▶ [ASSIGNED TASK] In the records below, the lines between the one holding "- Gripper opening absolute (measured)" and the one holding "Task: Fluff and", inclusive, are to be transcribed exactly; no pictures are to be included.

▶ [SOURCE MATERIAL]
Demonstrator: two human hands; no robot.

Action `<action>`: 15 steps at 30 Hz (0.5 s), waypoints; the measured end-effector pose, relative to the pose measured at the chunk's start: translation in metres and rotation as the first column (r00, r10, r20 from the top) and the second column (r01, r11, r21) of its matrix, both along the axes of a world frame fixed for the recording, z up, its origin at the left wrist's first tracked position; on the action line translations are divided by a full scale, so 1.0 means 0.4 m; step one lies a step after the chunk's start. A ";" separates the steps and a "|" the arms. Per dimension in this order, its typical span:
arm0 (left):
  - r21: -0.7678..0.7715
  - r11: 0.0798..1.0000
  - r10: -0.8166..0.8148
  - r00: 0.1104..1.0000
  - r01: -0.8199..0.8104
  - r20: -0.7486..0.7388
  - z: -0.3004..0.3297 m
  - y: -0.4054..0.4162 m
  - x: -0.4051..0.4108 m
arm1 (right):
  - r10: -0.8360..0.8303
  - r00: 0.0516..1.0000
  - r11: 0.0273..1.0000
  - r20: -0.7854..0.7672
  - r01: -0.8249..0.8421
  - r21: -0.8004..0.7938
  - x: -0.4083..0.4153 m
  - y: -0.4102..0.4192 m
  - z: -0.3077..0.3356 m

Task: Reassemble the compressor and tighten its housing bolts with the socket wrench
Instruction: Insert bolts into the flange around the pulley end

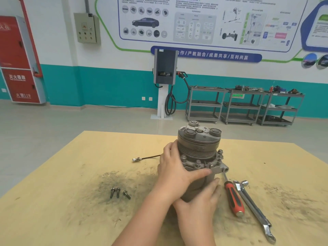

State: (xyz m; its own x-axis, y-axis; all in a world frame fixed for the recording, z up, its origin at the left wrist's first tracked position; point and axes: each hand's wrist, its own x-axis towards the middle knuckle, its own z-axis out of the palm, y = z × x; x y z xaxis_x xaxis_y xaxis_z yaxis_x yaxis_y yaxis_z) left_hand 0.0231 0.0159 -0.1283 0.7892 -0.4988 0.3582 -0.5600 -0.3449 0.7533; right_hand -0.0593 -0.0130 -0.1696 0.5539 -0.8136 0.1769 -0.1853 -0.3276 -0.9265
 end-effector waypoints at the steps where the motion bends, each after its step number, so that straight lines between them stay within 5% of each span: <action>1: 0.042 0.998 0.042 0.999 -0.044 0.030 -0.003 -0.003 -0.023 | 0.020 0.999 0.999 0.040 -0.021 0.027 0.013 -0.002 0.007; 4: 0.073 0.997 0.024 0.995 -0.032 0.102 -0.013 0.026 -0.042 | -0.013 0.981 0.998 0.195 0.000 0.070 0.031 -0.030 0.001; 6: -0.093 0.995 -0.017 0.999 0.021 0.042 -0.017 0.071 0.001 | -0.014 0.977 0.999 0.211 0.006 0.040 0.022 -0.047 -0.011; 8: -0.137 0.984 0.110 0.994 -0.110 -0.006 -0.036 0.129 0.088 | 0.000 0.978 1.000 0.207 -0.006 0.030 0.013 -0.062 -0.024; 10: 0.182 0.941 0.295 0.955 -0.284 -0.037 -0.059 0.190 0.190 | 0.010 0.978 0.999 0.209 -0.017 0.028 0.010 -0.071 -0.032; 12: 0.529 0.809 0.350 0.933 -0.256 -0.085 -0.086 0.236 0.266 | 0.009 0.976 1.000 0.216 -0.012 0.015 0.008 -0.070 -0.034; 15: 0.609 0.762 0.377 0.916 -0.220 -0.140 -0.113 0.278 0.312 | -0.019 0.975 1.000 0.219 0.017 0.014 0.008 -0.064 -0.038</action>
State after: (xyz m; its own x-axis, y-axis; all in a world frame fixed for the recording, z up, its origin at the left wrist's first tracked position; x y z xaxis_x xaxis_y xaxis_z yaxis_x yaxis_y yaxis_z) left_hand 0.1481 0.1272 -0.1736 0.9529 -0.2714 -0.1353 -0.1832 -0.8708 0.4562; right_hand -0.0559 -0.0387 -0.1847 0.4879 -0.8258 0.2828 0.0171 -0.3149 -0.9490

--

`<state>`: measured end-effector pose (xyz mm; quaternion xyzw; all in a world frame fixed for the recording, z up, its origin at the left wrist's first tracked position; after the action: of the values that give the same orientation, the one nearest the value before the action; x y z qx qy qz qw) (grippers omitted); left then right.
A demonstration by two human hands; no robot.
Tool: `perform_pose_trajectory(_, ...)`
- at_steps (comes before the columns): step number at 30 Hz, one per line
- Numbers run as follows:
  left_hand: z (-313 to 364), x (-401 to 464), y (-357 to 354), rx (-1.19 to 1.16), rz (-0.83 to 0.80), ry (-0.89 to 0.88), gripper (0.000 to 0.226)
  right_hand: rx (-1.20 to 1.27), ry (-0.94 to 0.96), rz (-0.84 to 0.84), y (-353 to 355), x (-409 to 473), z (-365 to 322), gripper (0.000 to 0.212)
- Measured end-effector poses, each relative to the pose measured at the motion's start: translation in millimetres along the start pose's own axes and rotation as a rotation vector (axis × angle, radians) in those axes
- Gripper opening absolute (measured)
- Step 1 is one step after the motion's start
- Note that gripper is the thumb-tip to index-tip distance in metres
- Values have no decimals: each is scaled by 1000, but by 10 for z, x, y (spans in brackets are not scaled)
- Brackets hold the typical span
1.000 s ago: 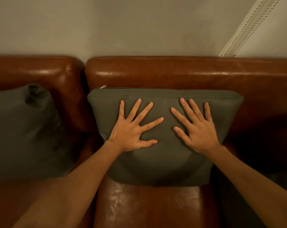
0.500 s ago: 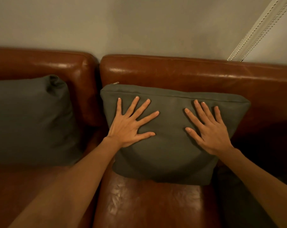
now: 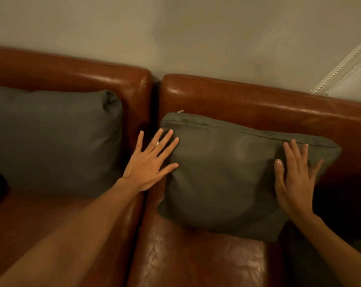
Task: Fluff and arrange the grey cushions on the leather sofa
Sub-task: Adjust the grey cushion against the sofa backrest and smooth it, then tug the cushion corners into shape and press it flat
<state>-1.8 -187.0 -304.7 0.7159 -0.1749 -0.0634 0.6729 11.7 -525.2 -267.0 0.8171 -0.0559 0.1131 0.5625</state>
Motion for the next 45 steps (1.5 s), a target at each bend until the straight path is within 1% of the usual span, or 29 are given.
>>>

▶ [WRITTEN RESPONSE]
- Gripper opening absolute (measured)
- Step 1 is one step after the motion's start
- Note that gripper is the thumb-tip to index-tip distance in metres
- Values have no decimals: each is scaled by 1000, but by 10 for z, x, y (spans in brackets are not scaled)
- Brackets hold the typical span
1.000 s ago: 
0.500 s ago: 
now: 
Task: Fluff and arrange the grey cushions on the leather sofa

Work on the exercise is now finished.